[YOUR TASK]:
Repeat the listing exactly, line by line, and leave the pictures behind.

● ● ● ●

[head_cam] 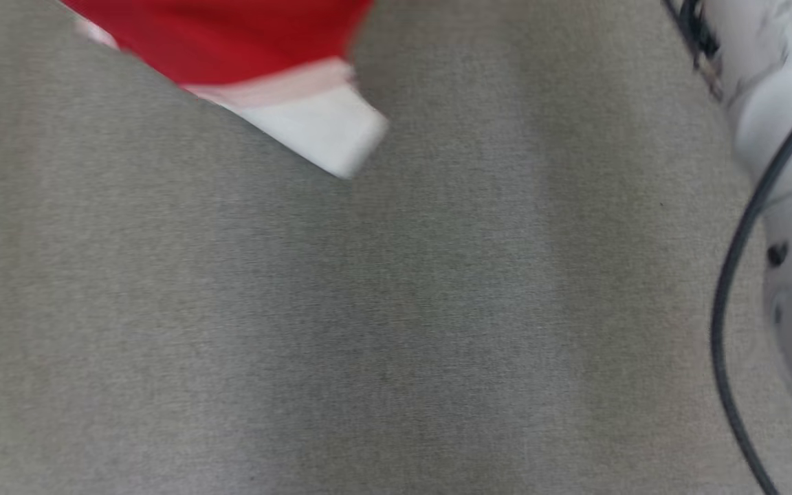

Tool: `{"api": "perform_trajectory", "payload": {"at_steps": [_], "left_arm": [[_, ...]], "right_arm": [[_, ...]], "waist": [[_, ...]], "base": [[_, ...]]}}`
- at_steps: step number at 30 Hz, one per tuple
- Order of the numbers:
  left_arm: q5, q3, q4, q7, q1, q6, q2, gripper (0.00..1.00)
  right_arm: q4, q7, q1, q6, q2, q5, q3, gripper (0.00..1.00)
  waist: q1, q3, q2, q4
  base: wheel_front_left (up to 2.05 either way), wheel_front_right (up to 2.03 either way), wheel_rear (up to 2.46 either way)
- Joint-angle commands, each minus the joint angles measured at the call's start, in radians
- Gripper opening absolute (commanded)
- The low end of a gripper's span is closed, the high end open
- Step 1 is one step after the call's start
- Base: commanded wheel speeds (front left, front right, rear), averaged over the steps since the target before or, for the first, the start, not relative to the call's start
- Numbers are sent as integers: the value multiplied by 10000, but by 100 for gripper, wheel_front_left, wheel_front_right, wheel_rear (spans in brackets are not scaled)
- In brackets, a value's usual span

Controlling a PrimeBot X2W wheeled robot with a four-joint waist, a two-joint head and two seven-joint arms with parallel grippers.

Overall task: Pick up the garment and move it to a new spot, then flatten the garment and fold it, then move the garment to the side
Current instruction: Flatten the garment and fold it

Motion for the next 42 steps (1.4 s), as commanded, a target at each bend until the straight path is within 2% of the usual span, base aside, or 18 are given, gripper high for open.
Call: {"api": "perform_trajectory", "payload": {"at_steps": [1, 6, 13, 21, 27, 34, 38, 42], "left_arm": [[-143, -53, 79, 28, -310, 6, -32, 0], [141, -414, 928, -113, -1824, 6, -304, 0], [3, -926, 1756, -569, -3231, 6, -973, 0], [-596, -1225, 2044, -1206, -2712, 6, -672, 0], [-1220, -1254, 1650, -1733, -1556, 6, -224, 0], [-1991, -860, 163, -2130, 1413, 92, 430, 0], [-2480, -243, -1276, -2195, 3566, 544, 626, 0], [-2623, 530, -3187, -2216, 5913, 1320, 793, 0]], "right_arm": [[187, -132, -336, 4, 49, -32, -47, 0], [1604, -858, -1738, 4, 234, -514, -112, 0], [2254, -1981, -2887, 4, 116, -1024, -179, 0], [2354, -1492, -2347, 4, 128, -1108, 3, 0], [2006, -1141, -1492, 4, 183, -820, 138, 0], [287, -838, 1183, 4, -105, 56, 413, 0], [-1144, -676, 3340, 4, -482, 802, 588, 0], [-2586, -544, 5506, 4, -834, 1671, 578, 0]], "waist": [[-4, 104, -3, -192], [-4, -10, -3, -495], [-4, 172, -3, -763], [-4, 811, -3, -893], [-4, 706, -3, -844], [-4, -264, -3, -773], [-4, -871, -3, -753], [-4, -1316, -3, -801]], "base": [[0, 0, 0], [0, 0, 0], [0, 0, 0], [0, 0, 0], [0, 0, 0], [0, 0, 0], [0, 0, 0], [0, 0, 0]]}}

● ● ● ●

[EXERCISE RESULT]:
[head_cam] 

Tool: `{"api": "perform_trajectory", "payload": {"at_steps": [_], "left_arm": [[_, ...]], "right_arm": [[_, ...]], "waist": [[_, ...]], "base": [[_, ...]]}}`
- at_steps: step number at 30 Hz, one per tuple
- Order of the numbers:
  left_arm: q5, q3, q4, q7, q1, q6, q2, gripper (0.00..1.00)
  right_arm: q4, q7, q1, q6, q2, q5, q3, gripper (0.00..1.00)
  waist: q1, q3, q2, q4
  base: wheel_front_left (up to 2.05 either way), wheel_front_right (up to 2.03 either way), wheel_rear (up to 2.46 either way)
- Joint-angle commands, each minus the joint angles measured at the call's start, in radians
- Gripper opening absolute (commanded)
- The low end of a gripper's span is closed, the high end open
- Step 1 is one step after the call's start
- Base: commanded wheel speeds (front left, front right, rear), averaged over the steps since the target before or, for the first, the start, not relative to the call's start
- Numbers are sent as integers: the value multiplied by 10000, but by 100 for gripper, wheel_front_left, wheel_front_right, wheel_rear (spans in brackets are not scaled)
- In brackets, a value's usual span

Controlling a PrimeBot X2W wheeled robot with a four-joint waist, a two-joint head and two seven-joint arms with parallel grippers.

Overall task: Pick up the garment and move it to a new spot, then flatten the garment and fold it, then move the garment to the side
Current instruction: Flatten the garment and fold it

Motion for the next 42 steps (1.4 s), as commanded, a target at each bend until the straight path is within 2% of the usual span, base aside, or 18 are given, gripper high for open.
Call: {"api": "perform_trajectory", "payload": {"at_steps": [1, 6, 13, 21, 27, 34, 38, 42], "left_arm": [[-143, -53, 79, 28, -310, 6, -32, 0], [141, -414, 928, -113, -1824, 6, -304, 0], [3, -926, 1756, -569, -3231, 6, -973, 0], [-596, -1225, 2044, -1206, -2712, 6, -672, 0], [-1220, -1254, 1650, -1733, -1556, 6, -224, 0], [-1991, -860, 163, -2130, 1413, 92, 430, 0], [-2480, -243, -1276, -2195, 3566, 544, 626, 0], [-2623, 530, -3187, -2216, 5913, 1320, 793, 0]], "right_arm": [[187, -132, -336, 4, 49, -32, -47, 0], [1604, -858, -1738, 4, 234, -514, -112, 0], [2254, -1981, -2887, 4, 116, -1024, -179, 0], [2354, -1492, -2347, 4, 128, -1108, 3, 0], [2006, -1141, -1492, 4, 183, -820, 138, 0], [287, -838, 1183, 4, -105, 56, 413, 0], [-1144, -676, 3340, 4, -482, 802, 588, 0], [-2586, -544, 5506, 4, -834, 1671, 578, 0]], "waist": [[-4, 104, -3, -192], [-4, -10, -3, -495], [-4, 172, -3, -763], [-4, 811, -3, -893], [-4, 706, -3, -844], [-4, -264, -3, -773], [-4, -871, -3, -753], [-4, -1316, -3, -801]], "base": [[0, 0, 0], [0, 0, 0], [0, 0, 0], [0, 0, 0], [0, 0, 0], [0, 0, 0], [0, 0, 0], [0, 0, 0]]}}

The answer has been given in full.